Phosphorylation of DARPP-32 by protein kinases and phosphatases.

Figure 2: Phosphorylation of DARPP-32 by protein kinases and phosphatases. DARPP-32 is phosphorylated by PKA, CDK5, CK1 and CK2 protein kinases at different phosphorylation sites. On the other hand, DARPP-32 is dephosphorylated by protein phosphatase 1 (PP-1) protein phosphatase 2A (PP2A) and calcineurin (PP2B).

It was also reported that activation of D2R increased the neuronal influx of Ca2+ and the activity of calcium-dependent protein phosphatase PP2B (named calcineurin), leading to dephosphorylation of DARPP-32 [24]. Activation of the N-methyl-D-aspartate glutamate receptors also leads to the activation of calcineurin and reverses the cAMP-induced phosphorylation of DARPP-32 in striatum [45]. Blocking the activation of D2R in the striatum, promotes the phosphorylation of DARPP-32 at Thr34 and can be reversed by inhibiting either D1R or A2A receptors [46]. Adenosine A2A receptors (A2AR) located in the postsynaptic membrane in the striato-pallidal GABAergic neurons, antagonize the biological function of dopamine D2 receptors, while A2AR receptors expressed presynaptically at cortico-striatal terminals usually promotes glutamate release. Therefore it is tempting to propose that A2A receptors cause fine-tune striatal activity by integrating DARPP-32 mediated dopaminergic and glutamatergic signaling [41].

Besides phosphorylation at Thr34 by PKA, DARPP-32 is also phosphorylated by cyclin-dependent kinase 5 (CDK5) at Thr75, converting DARPP-32 into a PKA inhibitor [22]. Activation of NMDA receptors decreases the phosphorylation of DARPP-32 at Thr75, and this effect is mediated through calcium-dependent activation of protein phosphatase-2A (PP2A) [47, 48]. Hence, glutamate increases the phoshorylation and activity of DARPP-32 at Thr34 or Thr75 through activating different calcium-dependent protein phosphatases. Another complexity of calcium regulation is the calcium activation effect on protein kinase C (PKC) and Ca2+/calmodulin-dependent protein kinase II (CaMK II).

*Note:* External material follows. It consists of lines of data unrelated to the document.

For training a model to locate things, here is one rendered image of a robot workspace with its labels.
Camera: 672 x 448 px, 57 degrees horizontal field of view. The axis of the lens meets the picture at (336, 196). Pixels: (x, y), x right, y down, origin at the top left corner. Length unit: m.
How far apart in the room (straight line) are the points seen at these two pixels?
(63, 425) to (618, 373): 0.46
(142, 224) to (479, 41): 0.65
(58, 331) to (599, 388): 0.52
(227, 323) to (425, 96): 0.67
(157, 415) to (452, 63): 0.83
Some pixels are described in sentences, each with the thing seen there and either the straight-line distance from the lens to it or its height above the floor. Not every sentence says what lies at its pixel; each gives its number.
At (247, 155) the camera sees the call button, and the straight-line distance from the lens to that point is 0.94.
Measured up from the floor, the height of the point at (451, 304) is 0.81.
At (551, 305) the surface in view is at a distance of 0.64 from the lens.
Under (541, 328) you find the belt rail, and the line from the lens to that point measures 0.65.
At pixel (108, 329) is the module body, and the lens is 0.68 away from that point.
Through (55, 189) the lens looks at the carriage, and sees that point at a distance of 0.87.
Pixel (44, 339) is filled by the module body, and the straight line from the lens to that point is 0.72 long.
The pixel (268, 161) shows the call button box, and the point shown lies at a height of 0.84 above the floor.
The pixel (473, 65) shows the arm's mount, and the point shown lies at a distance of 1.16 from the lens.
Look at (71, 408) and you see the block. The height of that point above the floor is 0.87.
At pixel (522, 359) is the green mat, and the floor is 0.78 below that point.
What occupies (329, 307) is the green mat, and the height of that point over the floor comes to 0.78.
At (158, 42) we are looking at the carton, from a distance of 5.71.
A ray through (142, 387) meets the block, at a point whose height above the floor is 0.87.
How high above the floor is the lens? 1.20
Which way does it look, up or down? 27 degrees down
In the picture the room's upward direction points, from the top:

Activation of these kinases also results in DARPP32-Thr75 phosphorylation [49]. Therefore, different protein kinases and phosphatases activated by glutamate receptors dynamically modulate the phosphorylation of DARPP32-Thr75 site [49].

Casein kinase 1 (CK1) and casein kinase 2 (CK2) are additional protein kinases inducing the phosphorylation of DARPP-32. CK2 phosphorylates DARPP-32 at Ser97, while CK1’s phosphorylation site is Ser130 [50]. Phosphorylation of DARPP-32 at Ser97 promotes the phosphorylation of DARPP-32 at Thr34 by cAMP-dependent PKA [51] and phosphorylation of Ser137 by CK1 decreases dephosphorylation of Thr34 by calcineurin [52]. Phosphorylation of DARPP-32 by CK1 and CK2 occurs in response to increased levels of cAMP [51]. It is also known that activation of D1R/PKA signaling activates PP2A/B56δ, and promotes the dephosphorylation of DARPP-32 at Ser97, eventually reducing the export of DARPP-32 out of the nucleus [53]. Cytonuclear trafficking of DARPP-32 may be important to the biological functions of dopamine on striatal neurons. Following activation of D1R, DARPP-32 is accumulated in the nucleus of dopaminergic neurons and this facilitates the phosphorylation of histone H3 at Ser10, a site dephosphorylated by PP1, suggesting that DARPP-32 is involved in the regulation of alternative splicing or gene expression [54]. Recently, DARPP-32 Ser97 phosphorylation was reported to mediate the binding of DARPP-32 to β-adducin, an actin-capping protein that stabilizes the neuronal cytoskeleton, and this effect was reinforced by DARPP-32 Thr75 phosphorylation [55]. As β-adducin increases the density of neuronal dendritic spines under the conditions of novel enriched environment, DARPP-32 is viewed as a regulator of rapid neuronal modifications induced by environment, to enforce learning and memory [55].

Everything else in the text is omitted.